Bees and other pollinating insects are disappearing at an alarming rate. To draw attention to this situation, the Pollinator Park in collaboration with the European Commission as part of its EU Pollinators Initiative, according to NewAtlas.

The place can be visited through a web browser or in virtual reality, if the user has a suitable device, as is the case with the Oculus Rift or Oculus Quest.

The experience is similar to other visits to virtual museums and takes up to 30 minutes.

The visit shows a story conceived by Norwegian author Maja Lunde that describes the Pollinator Park as a safe haven for pollinators in a dystopian future where the insect population has been decimated, while providing information about plants, flowers and insects.

“We, of course, we hope we never have to build a refugee camp for insects, ”reads a statement. “This would mean that we have failed to protect nature and pollinators. In history, in 2050, the Pollinator Park it is necessary for the cultivation of food and the preservation of the last remaining pollinating insects during the collapse of the ecosystem. We hope that this future never happens and the Pollinator Park intends to mobilize actions now to prevent that future ”.

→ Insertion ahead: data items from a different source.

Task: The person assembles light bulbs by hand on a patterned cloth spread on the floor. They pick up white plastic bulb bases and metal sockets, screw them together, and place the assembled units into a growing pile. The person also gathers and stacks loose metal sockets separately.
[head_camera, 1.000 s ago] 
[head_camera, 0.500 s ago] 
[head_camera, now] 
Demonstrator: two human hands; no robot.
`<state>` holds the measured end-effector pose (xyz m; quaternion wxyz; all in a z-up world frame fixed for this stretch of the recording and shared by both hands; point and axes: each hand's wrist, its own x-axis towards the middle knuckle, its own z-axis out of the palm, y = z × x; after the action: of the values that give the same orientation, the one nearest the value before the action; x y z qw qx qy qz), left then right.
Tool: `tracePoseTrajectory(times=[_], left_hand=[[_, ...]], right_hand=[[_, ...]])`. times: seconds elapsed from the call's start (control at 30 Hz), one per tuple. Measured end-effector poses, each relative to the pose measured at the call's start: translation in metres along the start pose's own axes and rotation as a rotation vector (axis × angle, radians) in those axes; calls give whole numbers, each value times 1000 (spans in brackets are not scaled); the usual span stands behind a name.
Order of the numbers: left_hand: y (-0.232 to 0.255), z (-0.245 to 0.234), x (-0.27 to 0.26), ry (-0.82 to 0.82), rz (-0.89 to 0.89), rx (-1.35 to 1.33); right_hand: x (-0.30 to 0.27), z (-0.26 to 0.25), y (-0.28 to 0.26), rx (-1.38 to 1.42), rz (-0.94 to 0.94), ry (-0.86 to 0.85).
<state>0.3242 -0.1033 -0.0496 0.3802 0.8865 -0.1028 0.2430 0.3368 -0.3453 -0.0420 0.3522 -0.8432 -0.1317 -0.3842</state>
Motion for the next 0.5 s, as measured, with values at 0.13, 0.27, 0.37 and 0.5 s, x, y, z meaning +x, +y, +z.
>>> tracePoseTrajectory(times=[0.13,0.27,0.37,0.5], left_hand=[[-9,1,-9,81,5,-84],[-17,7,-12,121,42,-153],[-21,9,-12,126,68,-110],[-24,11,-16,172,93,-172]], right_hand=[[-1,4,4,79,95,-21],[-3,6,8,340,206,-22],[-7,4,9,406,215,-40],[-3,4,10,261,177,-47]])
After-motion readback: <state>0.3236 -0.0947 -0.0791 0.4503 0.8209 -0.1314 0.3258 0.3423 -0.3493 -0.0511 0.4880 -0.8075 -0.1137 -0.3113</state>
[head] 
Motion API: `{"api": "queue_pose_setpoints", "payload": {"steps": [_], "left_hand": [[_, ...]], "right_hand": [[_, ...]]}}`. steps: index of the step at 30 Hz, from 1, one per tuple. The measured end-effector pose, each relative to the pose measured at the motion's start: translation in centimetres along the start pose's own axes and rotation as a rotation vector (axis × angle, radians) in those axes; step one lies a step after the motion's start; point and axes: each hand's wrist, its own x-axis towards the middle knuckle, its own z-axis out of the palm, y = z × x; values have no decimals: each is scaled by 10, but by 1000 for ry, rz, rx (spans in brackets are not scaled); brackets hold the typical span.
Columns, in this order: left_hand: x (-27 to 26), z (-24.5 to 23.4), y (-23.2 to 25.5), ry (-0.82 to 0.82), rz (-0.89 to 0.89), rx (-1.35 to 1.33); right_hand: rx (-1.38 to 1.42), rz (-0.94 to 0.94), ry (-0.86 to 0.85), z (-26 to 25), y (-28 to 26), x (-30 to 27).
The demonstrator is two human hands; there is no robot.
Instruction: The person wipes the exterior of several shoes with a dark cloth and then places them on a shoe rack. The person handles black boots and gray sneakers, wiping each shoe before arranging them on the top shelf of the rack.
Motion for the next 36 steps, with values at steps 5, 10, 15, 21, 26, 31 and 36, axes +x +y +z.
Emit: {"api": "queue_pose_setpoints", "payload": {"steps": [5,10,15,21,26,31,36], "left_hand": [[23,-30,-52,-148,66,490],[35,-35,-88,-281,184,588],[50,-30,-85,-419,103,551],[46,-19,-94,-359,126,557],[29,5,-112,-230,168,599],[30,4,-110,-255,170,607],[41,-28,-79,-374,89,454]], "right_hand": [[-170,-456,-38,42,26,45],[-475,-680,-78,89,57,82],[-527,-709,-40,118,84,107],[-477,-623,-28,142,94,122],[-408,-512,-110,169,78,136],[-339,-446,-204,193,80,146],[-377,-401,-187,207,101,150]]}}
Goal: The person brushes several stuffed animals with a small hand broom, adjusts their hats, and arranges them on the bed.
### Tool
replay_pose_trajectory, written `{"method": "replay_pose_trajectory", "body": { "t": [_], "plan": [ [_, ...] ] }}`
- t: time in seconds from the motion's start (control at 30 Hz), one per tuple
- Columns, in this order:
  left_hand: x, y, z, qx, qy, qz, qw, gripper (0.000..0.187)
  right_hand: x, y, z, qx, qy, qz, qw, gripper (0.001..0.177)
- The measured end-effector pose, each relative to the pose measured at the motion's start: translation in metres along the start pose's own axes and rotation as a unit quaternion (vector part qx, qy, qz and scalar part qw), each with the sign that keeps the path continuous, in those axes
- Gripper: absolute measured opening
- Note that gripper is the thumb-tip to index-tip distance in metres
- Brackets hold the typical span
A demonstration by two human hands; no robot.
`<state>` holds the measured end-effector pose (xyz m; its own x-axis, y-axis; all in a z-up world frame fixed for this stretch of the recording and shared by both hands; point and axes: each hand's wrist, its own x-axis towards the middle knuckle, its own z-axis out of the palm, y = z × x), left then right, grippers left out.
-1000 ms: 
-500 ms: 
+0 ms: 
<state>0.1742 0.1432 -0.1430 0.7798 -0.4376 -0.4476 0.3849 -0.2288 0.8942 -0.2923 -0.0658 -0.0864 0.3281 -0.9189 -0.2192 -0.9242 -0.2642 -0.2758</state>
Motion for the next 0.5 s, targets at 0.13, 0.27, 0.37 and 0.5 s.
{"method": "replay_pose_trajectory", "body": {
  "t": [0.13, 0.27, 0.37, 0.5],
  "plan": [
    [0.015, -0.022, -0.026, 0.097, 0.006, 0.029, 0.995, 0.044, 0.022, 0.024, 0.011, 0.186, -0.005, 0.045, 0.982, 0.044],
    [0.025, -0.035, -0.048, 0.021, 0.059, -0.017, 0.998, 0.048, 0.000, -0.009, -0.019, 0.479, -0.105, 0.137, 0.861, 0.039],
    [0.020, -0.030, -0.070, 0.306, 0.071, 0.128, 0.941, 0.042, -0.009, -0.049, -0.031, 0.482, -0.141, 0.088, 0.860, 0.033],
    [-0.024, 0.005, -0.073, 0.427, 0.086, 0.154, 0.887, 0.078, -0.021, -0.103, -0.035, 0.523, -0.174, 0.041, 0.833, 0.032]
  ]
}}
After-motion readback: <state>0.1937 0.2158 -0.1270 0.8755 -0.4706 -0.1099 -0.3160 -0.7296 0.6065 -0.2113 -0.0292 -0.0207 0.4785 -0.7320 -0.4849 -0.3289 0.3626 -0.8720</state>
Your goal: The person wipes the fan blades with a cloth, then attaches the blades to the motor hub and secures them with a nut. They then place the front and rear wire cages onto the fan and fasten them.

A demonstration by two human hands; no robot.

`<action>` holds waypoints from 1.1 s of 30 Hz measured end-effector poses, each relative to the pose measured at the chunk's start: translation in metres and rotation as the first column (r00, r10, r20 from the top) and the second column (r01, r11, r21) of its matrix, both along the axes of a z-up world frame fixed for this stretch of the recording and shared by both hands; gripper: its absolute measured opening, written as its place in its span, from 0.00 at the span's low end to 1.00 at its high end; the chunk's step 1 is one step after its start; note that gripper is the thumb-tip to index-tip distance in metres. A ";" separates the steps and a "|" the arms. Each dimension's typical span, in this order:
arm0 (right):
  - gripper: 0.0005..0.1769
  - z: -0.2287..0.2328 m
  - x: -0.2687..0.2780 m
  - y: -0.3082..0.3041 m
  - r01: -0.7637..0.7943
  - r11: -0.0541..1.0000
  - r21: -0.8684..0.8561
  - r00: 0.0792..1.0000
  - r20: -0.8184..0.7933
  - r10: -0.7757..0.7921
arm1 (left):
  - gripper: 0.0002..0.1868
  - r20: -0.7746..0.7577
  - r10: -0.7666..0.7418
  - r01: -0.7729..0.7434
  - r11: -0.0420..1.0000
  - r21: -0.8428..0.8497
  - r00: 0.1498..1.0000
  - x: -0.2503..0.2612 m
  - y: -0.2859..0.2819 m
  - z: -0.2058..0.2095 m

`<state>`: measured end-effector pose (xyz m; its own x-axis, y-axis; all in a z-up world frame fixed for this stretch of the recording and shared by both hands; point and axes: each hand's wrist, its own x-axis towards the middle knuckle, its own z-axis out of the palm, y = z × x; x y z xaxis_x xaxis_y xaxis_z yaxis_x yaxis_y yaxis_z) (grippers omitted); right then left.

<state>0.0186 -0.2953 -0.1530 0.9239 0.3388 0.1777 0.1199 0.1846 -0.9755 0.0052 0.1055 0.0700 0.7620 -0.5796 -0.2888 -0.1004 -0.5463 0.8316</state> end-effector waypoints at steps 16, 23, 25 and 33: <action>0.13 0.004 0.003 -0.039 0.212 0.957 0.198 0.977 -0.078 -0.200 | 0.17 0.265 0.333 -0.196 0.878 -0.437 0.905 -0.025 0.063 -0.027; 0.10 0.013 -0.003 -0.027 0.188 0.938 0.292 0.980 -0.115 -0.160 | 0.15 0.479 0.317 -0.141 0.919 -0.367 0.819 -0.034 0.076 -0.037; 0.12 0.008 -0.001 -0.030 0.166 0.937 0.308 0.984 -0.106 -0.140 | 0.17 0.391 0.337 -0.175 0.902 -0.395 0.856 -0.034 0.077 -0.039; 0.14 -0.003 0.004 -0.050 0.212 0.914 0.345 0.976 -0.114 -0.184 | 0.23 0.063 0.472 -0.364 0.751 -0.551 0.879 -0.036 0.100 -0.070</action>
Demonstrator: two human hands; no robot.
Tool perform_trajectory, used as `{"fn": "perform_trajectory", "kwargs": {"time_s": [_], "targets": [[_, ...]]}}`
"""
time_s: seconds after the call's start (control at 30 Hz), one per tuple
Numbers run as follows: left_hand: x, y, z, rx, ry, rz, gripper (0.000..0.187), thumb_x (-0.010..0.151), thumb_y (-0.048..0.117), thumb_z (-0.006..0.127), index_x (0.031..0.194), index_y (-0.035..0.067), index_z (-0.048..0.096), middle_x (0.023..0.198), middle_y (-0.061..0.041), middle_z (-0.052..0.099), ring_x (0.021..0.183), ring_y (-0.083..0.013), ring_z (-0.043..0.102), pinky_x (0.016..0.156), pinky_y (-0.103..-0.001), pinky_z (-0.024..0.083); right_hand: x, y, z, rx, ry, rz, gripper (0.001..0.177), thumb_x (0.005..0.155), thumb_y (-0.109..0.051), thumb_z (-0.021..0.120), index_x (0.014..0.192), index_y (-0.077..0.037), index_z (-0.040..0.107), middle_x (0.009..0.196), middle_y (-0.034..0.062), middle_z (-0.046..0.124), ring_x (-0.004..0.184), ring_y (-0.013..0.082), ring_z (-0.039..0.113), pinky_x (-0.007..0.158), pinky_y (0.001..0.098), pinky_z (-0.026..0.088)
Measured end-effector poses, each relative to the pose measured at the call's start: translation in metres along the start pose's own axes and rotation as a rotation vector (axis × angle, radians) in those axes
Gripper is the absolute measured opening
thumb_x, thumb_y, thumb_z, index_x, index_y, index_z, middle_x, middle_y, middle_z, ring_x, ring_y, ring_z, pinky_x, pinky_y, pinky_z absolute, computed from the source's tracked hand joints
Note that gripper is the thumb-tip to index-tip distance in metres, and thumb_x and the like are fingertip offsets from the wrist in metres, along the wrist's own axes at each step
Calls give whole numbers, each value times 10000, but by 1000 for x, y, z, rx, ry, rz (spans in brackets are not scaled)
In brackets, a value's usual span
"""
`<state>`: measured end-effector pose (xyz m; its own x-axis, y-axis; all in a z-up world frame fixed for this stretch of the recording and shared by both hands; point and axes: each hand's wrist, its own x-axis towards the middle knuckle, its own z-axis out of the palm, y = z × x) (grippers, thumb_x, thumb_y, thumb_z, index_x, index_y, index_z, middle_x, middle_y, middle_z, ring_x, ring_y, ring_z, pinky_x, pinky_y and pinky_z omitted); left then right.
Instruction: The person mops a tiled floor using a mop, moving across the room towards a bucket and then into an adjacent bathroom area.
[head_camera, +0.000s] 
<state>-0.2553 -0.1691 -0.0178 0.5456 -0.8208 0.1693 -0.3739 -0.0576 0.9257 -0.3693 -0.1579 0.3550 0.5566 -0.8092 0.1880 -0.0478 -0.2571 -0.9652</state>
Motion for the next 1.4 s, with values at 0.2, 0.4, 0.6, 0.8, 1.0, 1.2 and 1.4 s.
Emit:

Architecturally, the development would center around a large flower-inspired tower that includes a glass elevator and a double staircase, with an observation platform at the top. From here, beehive-glazed glass buildings would host agriculture. Elsewhere, there would be some offices and residential areas.

Being a project by Vincent Callebaut, sustainable design is also very extensive and would include CLT (cross laminated wood) and recycled or recyclable building materials. The energy would come from photovoltaic arrays and wind turbines. Natural cooling would be promoted, while geothermal heating and cooling systems would help to maintain a comfortable temperature.

The European Commission, however, has no plans to carry out this project.